§ Exercise objective:
For the entries below, the result should be an exact transcription of the lines from the one with "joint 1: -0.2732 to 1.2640" up to and including the one with "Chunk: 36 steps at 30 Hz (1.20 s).", and only those.

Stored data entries
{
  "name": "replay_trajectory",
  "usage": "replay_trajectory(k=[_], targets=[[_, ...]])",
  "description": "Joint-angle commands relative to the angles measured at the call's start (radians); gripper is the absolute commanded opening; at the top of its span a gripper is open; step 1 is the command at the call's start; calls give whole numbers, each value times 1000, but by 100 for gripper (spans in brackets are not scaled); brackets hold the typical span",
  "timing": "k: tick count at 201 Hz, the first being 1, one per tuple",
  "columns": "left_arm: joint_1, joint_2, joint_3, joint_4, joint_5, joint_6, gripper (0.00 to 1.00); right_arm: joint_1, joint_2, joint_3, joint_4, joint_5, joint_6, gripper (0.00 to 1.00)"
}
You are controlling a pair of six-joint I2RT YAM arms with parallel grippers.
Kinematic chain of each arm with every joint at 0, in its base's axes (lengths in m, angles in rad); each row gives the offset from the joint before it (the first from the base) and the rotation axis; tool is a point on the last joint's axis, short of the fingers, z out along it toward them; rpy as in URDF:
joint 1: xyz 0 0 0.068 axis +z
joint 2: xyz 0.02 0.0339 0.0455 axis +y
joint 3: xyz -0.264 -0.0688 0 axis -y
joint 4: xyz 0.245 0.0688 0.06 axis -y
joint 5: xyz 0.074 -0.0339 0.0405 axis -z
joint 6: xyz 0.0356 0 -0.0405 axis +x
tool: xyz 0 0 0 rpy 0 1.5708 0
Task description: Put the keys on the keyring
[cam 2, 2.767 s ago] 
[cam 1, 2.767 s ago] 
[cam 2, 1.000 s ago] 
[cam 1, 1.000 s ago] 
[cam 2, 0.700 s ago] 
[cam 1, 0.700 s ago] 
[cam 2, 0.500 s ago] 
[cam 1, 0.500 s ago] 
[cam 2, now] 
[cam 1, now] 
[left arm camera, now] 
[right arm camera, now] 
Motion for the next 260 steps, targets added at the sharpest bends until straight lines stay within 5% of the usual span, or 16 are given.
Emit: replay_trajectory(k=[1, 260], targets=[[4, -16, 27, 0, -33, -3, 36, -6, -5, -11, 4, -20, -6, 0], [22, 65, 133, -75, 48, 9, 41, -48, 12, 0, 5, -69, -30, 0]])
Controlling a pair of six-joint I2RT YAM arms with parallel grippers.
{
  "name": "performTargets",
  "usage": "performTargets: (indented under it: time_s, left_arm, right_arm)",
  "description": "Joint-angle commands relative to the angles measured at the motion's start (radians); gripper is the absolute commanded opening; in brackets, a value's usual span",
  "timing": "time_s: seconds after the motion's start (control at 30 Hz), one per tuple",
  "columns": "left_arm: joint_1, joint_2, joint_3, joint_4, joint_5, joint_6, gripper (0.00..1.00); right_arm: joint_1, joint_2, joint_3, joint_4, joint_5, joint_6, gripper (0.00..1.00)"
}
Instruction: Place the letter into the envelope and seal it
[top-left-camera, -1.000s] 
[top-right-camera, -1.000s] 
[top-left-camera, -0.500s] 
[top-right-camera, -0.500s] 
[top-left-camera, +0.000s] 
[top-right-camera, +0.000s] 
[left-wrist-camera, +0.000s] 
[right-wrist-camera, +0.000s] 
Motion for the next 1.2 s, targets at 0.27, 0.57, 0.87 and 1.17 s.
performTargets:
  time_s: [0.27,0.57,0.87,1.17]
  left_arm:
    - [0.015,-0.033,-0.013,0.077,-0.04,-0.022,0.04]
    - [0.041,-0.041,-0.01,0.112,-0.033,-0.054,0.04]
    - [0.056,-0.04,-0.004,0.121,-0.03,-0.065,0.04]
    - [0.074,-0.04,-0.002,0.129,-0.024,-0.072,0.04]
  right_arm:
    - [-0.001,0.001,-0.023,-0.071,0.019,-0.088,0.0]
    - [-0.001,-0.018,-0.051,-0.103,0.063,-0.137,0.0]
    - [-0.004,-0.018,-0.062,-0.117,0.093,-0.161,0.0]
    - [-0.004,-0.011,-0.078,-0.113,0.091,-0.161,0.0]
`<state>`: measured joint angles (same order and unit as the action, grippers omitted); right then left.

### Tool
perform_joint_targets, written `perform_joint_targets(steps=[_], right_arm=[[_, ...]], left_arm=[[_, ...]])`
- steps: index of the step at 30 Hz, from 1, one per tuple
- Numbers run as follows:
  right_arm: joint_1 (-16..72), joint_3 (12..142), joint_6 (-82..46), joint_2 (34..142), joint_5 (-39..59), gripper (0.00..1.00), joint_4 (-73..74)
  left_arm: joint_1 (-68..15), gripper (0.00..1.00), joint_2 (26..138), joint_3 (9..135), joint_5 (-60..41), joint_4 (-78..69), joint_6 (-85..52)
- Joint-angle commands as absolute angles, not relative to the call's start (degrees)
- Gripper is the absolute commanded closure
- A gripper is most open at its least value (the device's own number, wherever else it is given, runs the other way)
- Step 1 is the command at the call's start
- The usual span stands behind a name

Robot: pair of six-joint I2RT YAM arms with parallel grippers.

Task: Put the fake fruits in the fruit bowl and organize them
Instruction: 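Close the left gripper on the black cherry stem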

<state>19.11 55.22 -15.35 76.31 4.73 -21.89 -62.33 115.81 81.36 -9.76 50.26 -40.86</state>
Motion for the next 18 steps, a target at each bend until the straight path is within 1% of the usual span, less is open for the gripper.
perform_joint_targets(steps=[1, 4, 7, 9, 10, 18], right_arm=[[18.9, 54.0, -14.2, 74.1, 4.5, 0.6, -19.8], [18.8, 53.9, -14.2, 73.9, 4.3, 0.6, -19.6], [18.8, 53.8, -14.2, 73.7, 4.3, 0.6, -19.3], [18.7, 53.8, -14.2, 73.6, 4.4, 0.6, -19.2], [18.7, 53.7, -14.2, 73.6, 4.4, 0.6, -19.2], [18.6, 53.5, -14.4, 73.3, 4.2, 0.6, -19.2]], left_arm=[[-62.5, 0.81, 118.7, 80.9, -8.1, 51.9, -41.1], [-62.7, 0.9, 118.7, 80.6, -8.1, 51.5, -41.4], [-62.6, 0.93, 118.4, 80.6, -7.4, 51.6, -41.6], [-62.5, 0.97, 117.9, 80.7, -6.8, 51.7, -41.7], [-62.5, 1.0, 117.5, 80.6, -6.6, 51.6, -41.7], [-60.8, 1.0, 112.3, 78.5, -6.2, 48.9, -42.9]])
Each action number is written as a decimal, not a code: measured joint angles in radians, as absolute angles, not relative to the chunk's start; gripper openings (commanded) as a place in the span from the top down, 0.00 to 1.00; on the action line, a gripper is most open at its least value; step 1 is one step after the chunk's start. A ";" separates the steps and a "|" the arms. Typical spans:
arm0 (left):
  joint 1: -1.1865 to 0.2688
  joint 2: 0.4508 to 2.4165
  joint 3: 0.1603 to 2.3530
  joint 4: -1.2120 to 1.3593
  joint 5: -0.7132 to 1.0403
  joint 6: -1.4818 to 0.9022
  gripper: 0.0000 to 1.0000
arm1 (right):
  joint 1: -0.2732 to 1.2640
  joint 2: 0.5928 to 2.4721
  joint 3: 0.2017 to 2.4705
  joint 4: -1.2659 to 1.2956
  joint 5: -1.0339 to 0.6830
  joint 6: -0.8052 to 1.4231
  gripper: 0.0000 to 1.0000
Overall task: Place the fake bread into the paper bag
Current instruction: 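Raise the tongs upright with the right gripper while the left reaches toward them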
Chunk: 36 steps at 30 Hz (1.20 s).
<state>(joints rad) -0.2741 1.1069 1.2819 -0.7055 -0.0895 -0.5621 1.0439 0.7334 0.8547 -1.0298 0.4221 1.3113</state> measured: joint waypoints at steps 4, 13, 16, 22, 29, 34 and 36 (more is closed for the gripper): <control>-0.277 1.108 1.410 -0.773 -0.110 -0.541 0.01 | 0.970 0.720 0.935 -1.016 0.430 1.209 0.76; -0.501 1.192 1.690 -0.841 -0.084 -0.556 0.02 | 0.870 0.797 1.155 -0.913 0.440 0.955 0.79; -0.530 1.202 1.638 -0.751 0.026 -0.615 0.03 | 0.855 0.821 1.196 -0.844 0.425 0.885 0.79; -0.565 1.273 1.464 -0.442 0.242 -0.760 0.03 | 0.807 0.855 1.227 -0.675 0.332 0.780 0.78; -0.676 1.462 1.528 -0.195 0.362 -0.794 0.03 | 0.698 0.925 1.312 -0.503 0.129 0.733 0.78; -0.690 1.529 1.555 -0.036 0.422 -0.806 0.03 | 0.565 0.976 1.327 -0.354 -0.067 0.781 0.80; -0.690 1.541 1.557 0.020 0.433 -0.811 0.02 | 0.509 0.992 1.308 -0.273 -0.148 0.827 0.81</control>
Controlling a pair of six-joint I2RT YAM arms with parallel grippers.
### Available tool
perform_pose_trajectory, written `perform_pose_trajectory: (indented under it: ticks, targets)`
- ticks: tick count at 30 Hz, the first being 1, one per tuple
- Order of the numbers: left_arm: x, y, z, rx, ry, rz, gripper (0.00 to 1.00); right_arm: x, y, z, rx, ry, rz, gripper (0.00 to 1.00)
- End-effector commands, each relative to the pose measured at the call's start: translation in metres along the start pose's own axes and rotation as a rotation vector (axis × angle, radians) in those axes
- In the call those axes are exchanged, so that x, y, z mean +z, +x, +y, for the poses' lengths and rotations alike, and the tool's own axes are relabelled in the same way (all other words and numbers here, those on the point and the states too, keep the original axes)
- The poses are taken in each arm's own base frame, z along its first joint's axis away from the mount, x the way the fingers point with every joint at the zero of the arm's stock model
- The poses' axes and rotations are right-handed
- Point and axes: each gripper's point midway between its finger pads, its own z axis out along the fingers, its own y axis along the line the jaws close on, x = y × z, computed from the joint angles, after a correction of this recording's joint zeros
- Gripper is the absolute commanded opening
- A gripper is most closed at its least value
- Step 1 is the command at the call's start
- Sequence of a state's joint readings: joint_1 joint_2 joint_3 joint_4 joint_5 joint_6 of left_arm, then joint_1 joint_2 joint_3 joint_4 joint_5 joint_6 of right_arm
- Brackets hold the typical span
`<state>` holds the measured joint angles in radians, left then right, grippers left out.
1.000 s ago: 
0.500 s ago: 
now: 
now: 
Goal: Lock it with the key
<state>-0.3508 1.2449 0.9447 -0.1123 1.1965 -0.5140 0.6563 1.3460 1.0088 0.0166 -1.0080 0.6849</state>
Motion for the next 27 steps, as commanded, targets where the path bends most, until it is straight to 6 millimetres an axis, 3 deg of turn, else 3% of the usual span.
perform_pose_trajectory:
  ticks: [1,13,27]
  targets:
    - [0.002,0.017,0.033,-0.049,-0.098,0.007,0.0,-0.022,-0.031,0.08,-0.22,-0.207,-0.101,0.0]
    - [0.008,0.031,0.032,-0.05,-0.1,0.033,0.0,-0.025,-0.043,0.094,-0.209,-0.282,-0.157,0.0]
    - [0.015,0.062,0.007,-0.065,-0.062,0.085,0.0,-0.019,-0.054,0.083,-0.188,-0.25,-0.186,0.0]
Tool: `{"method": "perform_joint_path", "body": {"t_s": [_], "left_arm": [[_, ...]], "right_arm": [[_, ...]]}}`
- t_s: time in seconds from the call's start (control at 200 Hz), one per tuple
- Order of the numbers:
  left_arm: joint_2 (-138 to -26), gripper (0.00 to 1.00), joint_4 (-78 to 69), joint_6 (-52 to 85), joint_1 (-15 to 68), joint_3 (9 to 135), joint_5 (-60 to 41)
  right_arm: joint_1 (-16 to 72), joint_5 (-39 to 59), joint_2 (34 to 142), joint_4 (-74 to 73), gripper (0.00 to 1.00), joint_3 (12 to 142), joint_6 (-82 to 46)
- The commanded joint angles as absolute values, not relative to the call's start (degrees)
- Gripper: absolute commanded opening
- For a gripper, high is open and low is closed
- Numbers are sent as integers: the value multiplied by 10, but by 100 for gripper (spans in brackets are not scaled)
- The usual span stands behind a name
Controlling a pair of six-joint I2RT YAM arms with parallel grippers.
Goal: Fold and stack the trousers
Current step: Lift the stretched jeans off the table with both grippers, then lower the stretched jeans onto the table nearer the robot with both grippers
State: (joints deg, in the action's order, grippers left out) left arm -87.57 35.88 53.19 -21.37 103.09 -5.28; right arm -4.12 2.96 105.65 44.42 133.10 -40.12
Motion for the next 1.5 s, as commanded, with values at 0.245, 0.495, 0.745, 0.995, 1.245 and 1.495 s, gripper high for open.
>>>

§ Solution for this task:
  joint 1: -0.2732 to 1.2640
  joint 2: 0.5928 to 2.4721
  joint 3: 0.2017 to 2.4705
  joint 4: -1.2659 to 1.2956
  joint 5: -1.0339 to 0.6830
  joint 6: -0.8052 to 1.4231
  gripper: 0.0000 to 1.0000
Overall task: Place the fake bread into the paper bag
Current instruction: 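Raise the tongs upright with the right gripper while the left reaches toward them
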Chunk: 36 steps at 30 Hz (1.20 s).

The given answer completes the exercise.